WORK REQUEST -> Exactly as they stand, the data below are to be printed again.

EXERCISE DATA ->

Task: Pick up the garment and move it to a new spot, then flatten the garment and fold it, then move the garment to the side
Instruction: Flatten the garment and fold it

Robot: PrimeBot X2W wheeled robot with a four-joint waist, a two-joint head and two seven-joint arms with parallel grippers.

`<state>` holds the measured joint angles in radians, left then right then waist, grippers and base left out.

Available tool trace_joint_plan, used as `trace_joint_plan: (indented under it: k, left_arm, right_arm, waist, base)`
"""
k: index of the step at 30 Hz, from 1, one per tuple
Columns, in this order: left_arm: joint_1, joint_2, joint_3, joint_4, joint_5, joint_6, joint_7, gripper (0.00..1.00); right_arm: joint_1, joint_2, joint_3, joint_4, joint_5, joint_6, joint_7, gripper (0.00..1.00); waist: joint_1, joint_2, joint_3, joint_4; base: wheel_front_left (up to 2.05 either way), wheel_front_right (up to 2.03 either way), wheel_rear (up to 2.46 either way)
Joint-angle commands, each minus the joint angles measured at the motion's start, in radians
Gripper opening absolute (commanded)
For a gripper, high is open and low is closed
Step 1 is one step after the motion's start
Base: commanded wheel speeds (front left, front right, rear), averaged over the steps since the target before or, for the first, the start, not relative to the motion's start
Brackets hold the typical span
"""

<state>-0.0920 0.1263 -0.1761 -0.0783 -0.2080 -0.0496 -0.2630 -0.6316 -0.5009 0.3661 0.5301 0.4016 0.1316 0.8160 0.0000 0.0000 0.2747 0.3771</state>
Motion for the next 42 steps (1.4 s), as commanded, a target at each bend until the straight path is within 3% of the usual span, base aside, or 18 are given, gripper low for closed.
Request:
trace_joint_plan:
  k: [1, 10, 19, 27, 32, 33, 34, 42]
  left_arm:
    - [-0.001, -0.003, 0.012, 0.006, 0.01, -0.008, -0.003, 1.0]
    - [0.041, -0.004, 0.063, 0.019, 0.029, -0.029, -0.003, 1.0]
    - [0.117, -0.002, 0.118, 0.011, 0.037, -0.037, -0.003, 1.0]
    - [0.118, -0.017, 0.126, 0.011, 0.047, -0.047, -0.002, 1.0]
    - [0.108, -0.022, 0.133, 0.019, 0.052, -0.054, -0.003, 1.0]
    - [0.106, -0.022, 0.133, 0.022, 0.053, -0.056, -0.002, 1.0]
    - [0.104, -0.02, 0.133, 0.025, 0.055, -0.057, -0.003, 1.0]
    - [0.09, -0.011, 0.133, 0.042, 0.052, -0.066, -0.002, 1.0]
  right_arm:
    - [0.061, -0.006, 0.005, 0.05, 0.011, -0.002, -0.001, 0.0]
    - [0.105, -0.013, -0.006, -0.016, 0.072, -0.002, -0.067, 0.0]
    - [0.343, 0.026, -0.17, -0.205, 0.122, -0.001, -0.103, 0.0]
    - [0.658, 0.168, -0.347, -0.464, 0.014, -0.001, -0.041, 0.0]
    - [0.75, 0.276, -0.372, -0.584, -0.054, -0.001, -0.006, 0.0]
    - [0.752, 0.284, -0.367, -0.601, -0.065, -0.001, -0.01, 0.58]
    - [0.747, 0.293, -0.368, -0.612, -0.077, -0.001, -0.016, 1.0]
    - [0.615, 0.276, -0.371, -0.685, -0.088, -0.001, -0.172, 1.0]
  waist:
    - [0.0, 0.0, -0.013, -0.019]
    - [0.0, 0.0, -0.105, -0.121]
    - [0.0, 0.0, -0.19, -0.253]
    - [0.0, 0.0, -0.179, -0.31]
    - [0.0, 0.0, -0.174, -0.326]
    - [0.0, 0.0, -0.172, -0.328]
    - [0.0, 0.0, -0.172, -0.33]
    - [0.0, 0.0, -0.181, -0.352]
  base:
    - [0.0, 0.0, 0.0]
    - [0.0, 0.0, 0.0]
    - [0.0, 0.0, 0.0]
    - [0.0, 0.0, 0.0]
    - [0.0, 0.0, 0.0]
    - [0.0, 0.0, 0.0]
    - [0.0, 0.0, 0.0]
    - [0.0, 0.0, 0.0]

EXPECTED OUTPUT ->
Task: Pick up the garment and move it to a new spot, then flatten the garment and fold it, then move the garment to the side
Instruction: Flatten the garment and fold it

Robot: PrimeBot X2W wheeled robot with a four-joint waist, a two-joint head and two seven-joint arms with parallel grippers.

`<state>` holds the measured joint angles in radians, left then right then waist, grippers and base left out.

Available tool trace_joint_plan, used as `trace_joint_plan: (indented under it: k, left_arm, right_arm, waist, base)`
"""
k: index of the step at 30 Hz, from 1, one per tuple
Columns, in this order: left_arm: joint_1, joint_2, joint_3, joint_4, joint_5, joint_6, joint_7, gripper (0.00..1.00); right_arm: joint_1, joint_2, joint_3, joint_4, joint_5, joint_6, joint_7, gripper (0.00..1.00); waist: joint_1, joint_2, joint_3, joint_4; base: wheel_front_left (up to 2.05 either way), wheel_front_right (up to 2.03 either way), wheel_rear (up to 2.46 either way)
Joint-angle commands, each minus the joint angles measured at the motion's start, in radians
Gripper opening absolute (commanded)
For a gripper, high is open and low is closed
Step 1 is one step after the motion's start
Base: commanded wheel speeds (front left, front right, rear), averaged over the steps since the target before or, for the first, the start, not relative to the motion's start
Brackets hold the typical span
"""

<state>-0.0920 0.1263 -0.1761 -0.0783 -0.2080 -0.0496 -0.2630 -0.6316 -0.5009 0.3661 0.5301 0.4016 0.1316 0.8160 0.0000 0.0000 0.2747 0.3771</state>
Motion for the next 42 steps (1.4 s), as commanded, a target at each bend until the straight path is within 3% of the usual span, base aside, or 18 are given, gripper low for closed.
Request:
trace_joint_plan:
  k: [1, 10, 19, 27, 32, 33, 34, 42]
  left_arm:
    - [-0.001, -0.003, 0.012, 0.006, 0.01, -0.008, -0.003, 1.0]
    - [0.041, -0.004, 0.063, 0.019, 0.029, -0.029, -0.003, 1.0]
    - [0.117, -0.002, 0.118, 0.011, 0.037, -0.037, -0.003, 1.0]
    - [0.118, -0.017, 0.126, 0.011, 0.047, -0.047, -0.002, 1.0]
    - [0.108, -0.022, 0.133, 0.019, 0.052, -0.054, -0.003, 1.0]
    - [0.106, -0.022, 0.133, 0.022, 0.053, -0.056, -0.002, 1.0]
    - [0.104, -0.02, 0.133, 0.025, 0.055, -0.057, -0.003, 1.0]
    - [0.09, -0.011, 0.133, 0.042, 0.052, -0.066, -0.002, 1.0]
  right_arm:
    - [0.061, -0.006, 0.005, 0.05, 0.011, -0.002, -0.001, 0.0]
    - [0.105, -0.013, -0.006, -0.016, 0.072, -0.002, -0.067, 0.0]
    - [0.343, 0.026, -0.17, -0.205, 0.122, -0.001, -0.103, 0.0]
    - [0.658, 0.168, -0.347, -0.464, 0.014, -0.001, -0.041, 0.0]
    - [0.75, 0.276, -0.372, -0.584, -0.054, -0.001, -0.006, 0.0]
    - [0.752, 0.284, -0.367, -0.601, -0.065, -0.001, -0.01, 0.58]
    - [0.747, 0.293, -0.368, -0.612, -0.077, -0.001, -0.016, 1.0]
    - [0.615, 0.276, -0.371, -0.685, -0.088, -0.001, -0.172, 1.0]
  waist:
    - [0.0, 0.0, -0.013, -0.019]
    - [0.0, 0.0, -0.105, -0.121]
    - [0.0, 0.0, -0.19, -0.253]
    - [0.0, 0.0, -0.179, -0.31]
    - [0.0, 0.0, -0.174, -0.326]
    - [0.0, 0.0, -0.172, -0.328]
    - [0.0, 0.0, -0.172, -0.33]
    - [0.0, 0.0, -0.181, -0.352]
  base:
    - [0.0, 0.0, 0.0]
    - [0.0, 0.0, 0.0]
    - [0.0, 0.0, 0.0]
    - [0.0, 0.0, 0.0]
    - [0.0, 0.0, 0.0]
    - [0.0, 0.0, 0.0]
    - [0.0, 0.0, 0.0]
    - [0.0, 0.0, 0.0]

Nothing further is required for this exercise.